$30
Project 3
Object Detection, Semantic Segmentation, and
Instance Segmentation
0. Acknowledgements
The goal of this assignment is to get hands-on experience designing and training
deep convolutional neural networks using PyTorch and Detectron2. Starting from a
baseline config file and model, you will improve an object detection framework to
detect planes in aerial images. You will evaluate the performance of your code by
uploading your predictions to this Kaggle competition (Will launch later). Note that
this assignment is SIGNIFICANTLY more challenging than the previous
assignments. Please start early.
1. Instructions
Most instructions are the same as before. Here we only describe different points.

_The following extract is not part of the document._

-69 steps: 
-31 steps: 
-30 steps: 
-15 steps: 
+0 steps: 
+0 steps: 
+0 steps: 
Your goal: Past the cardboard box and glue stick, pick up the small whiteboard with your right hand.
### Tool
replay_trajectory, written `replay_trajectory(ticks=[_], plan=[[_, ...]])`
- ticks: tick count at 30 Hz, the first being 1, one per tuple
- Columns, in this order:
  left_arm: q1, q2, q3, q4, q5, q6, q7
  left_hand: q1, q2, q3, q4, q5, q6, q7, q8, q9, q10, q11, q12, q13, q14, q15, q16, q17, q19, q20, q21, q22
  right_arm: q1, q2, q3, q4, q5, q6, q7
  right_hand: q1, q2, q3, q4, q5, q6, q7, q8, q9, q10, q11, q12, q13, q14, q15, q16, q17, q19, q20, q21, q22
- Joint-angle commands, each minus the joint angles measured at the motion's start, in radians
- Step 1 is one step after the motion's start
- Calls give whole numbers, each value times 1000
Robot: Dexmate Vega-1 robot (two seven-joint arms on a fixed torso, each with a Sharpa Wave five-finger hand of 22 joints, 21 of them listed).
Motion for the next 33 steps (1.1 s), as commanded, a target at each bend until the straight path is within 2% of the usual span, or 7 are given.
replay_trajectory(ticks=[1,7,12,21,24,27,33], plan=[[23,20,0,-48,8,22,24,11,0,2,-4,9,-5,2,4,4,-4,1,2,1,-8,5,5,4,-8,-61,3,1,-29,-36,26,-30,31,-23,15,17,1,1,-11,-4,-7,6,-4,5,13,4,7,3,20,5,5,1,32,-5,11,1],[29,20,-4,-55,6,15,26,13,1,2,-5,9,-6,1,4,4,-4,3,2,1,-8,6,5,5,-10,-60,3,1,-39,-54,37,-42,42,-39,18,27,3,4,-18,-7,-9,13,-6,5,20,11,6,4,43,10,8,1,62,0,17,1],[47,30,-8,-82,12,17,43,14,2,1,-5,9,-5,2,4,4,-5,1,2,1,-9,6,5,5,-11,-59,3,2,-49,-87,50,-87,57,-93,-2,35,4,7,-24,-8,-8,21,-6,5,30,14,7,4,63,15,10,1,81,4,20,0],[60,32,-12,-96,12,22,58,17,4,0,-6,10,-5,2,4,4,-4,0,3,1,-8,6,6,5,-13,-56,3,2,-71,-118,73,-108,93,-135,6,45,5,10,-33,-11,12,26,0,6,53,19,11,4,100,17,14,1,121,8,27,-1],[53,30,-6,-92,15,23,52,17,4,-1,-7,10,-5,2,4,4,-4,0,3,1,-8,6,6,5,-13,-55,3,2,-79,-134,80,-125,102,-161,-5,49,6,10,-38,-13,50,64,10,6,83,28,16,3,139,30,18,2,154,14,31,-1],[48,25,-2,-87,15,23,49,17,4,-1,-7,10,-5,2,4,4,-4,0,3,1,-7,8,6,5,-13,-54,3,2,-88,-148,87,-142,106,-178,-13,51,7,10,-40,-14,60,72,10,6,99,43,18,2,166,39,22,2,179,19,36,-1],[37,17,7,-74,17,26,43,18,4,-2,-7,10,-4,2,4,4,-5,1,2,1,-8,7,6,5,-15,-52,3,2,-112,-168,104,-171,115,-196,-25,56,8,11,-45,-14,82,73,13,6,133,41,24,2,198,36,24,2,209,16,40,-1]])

1. Generate a zip or tgz package, and upload to coursys. The package must
contain the following in the following layout. data folder is large for this
project. Please do not include the data folder.
○ {SFUID}/
■ {SFUID}.pdf (your write-up, the main document for us to look
and grade)
■ lab3.ipynb (remove code output from the notebook, otherwise
the file will be too large to be uploaded)
○ In addition, the CSV file of your predicted test labels needs to be
uploaded to Kaggle.
2. Upload {SFUID}/{SFUID}.pdf also to canvas (“Assignments” tab).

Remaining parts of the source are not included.